**WHAT THIS TASK INVOLVES:** Each entry must be printed again without a single change.

Records from a collection:
*-*-*
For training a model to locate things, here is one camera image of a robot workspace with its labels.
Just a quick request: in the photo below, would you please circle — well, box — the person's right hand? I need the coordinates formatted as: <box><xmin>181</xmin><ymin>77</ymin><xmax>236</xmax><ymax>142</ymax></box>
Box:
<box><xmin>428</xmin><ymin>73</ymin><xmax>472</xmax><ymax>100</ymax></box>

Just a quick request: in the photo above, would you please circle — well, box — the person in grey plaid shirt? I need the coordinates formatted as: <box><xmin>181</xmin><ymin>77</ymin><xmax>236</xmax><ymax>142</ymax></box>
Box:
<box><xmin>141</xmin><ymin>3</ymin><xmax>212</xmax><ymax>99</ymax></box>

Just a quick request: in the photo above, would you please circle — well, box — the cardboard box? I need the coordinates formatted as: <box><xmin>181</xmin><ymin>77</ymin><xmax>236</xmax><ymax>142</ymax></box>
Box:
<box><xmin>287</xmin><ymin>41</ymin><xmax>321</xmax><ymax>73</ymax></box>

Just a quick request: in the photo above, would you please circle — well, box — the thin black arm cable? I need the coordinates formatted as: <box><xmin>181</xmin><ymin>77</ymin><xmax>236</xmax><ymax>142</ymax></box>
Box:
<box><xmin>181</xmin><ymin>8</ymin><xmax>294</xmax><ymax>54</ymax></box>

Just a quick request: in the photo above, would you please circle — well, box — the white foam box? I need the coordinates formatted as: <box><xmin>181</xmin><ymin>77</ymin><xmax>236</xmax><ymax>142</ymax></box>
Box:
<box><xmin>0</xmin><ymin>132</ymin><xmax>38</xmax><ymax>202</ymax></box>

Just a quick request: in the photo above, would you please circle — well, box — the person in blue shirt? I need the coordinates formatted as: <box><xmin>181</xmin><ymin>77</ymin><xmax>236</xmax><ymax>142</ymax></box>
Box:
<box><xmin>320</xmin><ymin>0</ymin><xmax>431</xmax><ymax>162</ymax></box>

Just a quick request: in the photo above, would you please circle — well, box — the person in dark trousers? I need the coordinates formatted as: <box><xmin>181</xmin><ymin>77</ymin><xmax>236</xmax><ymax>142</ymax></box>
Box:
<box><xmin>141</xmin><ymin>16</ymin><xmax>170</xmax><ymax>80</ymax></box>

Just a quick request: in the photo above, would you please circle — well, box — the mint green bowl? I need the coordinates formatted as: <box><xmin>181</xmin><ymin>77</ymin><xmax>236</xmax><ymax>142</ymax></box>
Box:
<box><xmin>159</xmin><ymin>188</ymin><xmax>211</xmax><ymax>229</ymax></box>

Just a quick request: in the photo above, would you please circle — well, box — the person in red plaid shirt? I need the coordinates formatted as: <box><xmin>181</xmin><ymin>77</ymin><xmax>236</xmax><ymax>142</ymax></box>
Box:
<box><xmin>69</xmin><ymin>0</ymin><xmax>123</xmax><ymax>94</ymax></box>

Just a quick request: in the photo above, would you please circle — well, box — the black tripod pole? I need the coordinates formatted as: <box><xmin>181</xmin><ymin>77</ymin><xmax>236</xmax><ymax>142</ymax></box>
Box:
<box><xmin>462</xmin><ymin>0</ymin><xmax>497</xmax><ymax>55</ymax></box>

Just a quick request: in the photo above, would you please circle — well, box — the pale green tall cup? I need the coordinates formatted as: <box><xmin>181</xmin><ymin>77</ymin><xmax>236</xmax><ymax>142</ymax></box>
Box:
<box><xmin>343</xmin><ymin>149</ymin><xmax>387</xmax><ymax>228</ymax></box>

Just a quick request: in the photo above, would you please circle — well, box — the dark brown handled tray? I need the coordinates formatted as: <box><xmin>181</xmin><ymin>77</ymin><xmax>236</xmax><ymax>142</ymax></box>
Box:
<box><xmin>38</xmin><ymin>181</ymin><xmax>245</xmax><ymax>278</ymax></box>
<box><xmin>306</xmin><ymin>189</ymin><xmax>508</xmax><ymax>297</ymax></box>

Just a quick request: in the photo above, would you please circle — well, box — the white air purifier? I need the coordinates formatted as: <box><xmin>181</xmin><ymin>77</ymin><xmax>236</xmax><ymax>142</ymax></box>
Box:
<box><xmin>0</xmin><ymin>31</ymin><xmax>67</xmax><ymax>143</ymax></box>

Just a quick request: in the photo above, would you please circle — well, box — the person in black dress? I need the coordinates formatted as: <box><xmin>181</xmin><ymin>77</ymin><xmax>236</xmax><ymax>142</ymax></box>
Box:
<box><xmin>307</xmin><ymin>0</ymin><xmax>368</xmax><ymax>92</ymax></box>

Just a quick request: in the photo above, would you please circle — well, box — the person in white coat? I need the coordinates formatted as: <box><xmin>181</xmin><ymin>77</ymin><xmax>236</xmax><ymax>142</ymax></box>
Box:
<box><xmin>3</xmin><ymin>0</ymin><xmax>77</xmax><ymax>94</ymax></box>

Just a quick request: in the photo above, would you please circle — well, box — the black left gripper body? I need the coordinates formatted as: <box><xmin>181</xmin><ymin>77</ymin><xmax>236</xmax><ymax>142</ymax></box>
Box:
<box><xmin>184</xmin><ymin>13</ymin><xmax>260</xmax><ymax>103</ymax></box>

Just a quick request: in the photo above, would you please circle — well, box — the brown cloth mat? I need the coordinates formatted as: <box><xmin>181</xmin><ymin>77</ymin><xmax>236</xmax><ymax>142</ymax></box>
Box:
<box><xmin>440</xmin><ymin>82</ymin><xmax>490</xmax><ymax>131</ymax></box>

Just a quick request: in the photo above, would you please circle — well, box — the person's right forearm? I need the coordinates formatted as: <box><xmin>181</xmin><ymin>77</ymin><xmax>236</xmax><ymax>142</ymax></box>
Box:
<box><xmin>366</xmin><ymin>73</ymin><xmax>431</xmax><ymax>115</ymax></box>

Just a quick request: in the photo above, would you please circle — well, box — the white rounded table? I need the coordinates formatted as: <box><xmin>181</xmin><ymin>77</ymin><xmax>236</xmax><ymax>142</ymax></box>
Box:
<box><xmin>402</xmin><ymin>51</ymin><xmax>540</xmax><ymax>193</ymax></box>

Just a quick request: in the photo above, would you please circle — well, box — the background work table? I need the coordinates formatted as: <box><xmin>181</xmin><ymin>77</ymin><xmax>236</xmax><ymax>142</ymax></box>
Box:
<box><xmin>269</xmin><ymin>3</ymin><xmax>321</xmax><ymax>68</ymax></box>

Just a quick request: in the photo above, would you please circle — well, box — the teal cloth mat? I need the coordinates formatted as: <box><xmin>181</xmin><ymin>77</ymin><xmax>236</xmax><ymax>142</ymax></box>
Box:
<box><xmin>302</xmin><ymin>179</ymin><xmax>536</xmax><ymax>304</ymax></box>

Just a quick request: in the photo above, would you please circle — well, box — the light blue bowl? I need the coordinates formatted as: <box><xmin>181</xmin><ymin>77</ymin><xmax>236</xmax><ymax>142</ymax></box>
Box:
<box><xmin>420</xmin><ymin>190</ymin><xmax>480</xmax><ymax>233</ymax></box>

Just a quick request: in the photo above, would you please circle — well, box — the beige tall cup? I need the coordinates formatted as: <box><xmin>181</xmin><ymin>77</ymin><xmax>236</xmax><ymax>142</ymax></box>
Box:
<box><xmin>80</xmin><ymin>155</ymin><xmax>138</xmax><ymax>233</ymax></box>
*-*-*
**FINISHED EXERCISE:**
For training a model to locate things, here is one camera image of a robot workspace with its labels.
Just a quick request: in the photo below, would you please circle — well, box — the person's right hand? I need the coordinates formatted as: <box><xmin>181</xmin><ymin>77</ymin><xmax>236</xmax><ymax>142</ymax></box>
Box:
<box><xmin>428</xmin><ymin>73</ymin><xmax>472</xmax><ymax>100</ymax></box>

Just a quick request: in the photo above, would you please circle — well, box — the person in grey plaid shirt? I need the coordinates formatted as: <box><xmin>181</xmin><ymin>77</ymin><xmax>236</xmax><ymax>142</ymax></box>
Box:
<box><xmin>141</xmin><ymin>3</ymin><xmax>212</xmax><ymax>99</ymax></box>

Just a quick request: in the photo above, would you please circle — well, box — the cardboard box? I need the coordinates formatted as: <box><xmin>181</xmin><ymin>77</ymin><xmax>236</xmax><ymax>142</ymax></box>
Box:
<box><xmin>287</xmin><ymin>41</ymin><xmax>321</xmax><ymax>73</ymax></box>

Just a quick request: in the photo above, would you please circle — well, box — the thin black arm cable? I need the coordinates formatted as: <box><xmin>181</xmin><ymin>77</ymin><xmax>236</xmax><ymax>142</ymax></box>
Box:
<box><xmin>181</xmin><ymin>8</ymin><xmax>294</xmax><ymax>54</ymax></box>

Just a quick request: in the photo above, would you please circle — well, box — the white foam box? I need the coordinates formatted as: <box><xmin>181</xmin><ymin>77</ymin><xmax>236</xmax><ymax>142</ymax></box>
Box:
<box><xmin>0</xmin><ymin>132</ymin><xmax>38</xmax><ymax>202</ymax></box>

Just a quick request: in the photo above, would you please circle — well, box — the person in blue shirt? I need the coordinates formatted as: <box><xmin>181</xmin><ymin>77</ymin><xmax>236</xmax><ymax>142</ymax></box>
Box:
<box><xmin>320</xmin><ymin>0</ymin><xmax>431</xmax><ymax>162</ymax></box>

Just a quick request: in the photo above, would you please circle — well, box — the person in dark trousers? I need the coordinates formatted as: <box><xmin>181</xmin><ymin>77</ymin><xmax>236</xmax><ymax>142</ymax></box>
Box:
<box><xmin>141</xmin><ymin>16</ymin><xmax>170</xmax><ymax>80</ymax></box>

Just a quick request: in the photo above, would you please circle — well, box — the mint green bowl? I need the coordinates formatted as: <box><xmin>181</xmin><ymin>77</ymin><xmax>236</xmax><ymax>142</ymax></box>
Box:
<box><xmin>159</xmin><ymin>188</ymin><xmax>211</xmax><ymax>229</ymax></box>

Just a quick request: in the photo above, would you please circle — well, box — the person in red plaid shirt? I need the coordinates formatted as: <box><xmin>181</xmin><ymin>77</ymin><xmax>236</xmax><ymax>142</ymax></box>
Box:
<box><xmin>69</xmin><ymin>0</ymin><xmax>123</xmax><ymax>94</ymax></box>

Just a quick request: in the photo above, would you please circle — well, box — the black tripod pole? I need the coordinates formatted as: <box><xmin>181</xmin><ymin>77</ymin><xmax>236</xmax><ymax>142</ymax></box>
Box:
<box><xmin>462</xmin><ymin>0</ymin><xmax>497</xmax><ymax>55</ymax></box>

Just a quick request: in the photo above, would you please circle — well, box — the pale green tall cup? I need the coordinates formatted as: <box><xmin>181</xmin><ymin>77</ymin><xmax>236</xmax><ymax>142</ymax></box>
Box:
<box><xmin>343</xmin><ymin>149</ymin><xmax>387</xmax><ymax>228</ymax></box>

Just a quick request: in the photo above, would you please circle — well, box — the dark brown handled tray? I need the coordinates formatted as: <box><xmin>181</xmin><ymin>77</ymin><xmax>236</xmax><ymax>142</ymax></box>
Box:
<box><xmin>38</xmin><ymin>181</ymin><xmax>245</xmax><ymax>278</ymax></box>
<box><xmin>306</xmin><ymin>189</ymin><xmax>508</xmax><ymax>297</ymax></box>

Just a quick request: in the photo above, would you please circle — well, box — the white air purifier? I need the coordinates formatted as: <box><xmin>181</xmin><ymin>77</ymin><xmax>236</xmax><ymax>142</ymax></box>
Box:
<box><xmin>0</xmin><ymin>31</ymin><xmax>67</xmax><ymax>143</ymax></box>

Just a quick request: in the photo above, would you please circle — well, box — the person in black dress? I need the coordinates formatted as: <box><xmin>181</xmin><ymin>77</ymin><xmax>236</xmax><ymax>142</ymax></box>
Box:
<box><xmin>307</xmin><ymin>0</ymin><xmax>368</xmax><ymax>92</ymax></box>

Just a quick request: in the photo above, would you please circle — well, box — the person in white coat? I need the coordinates formatted as: <box><xmin>181</xmin><ymin>77</ymin><xmax>236</xmax><ymax>142</ymax></box>
Box:
<box><xmin>3</xmin><ymin>0</ymin><xmax>77</xmax><ymax>94</ymax></box>

Just a quick request: in the photo above, would you please circle — well, box — the black left gripper body? I need the coordinates formatted as: <box><xmin>181</xmin><ymin>77</ymin><xmax>236</xmax><ymax>142</ymax></box>
Box:
<box><xmin>184</xmin><ymin>13</ymin><xmax>260</xmax><ymax>103</ymax></box>

Just a quick request: in the photo above, would you please circle — well, box — the brown cloth mat? I need the coordinates formatted as: <box><xmin>181</xmin><ymin>77</ymin><xmax>236</xmax><ymax>142</ymax></box>
Box:
<box><xmin>440</xmin><ymin>82</ymin><xmax>490</xmax><ymax>131</ymax></box>

Just a quick request: in the photo above, would you please circle — well, box — the person's right forearm? I need the coordinates formatted as: <box><xmin>181</xmin><ymin>77</ymin><xmax>236</xmax><ymax>142</ymax></box>
Box:
<box><xmin>366</xmin><ymin>73</ymin><xmax>431</xmax><ymax>115</ymax></box>

Just a quick request: in the photo above, would you please circle — well, box — the white rounded table? I need the coordinates formatted as: <box><xmin>181</xmin><ymin>77</ymin><xmax>236</xmax><ymax>142</ymax></box>
Box:
<box><xmin>402</xmin><ymin>51</ymin><xmax>540</xmax><ymax>193</ymax></box>

Just a quick request: in the photo above, would you please circle — well, box — the background work table? I need the coordinates formatted as: <box><xmin>181</xmin><ymin>77</ymin><xmax>236</xmax><ymax>142</ymax></box>
Box:
<box><xmin>269</xmin><ymin>3</ymin><xmax>321</xmax><ymax>68</ymax></box>

Just a quick request: in the photo above, would you please circle — well, box — the teal cloth mat? I need the coordinates formatted as: <box><xmin>181</xmin><ymin>77</ymin><xmax>236</xmax><ymax>142</ymax></box>
Box:
<box><xmin>302</xmin><ymin>179</ymin><xmax>536</xmax><ymax>304</ymax></box>

Just a quick request: in the photo above, would you please circle — well, box — the light blue bowl? I need the coordinates formatted as: <box><xmin>181</xmin><ymin>77</ymin><xmax>236</xmax><ymax>142</ymax></box>
Box:
<box><xmin>420</xmin><ymin>190</ymin><xmax>480</xmax><ymax>233</ymax></box>

Just a quick request: in the photo above, would you please circle — well, box — the beige tall cup? I need the coordinates formatted as: <box><xmin>181</xmin><ymin>77</ymin><xmax>236</xmax><ymax>142</ymax></box>
Box:
<box><xmin>80</xmin><ymin>155</ymin><xmax>138</xmax><ymax>233</ymax></box>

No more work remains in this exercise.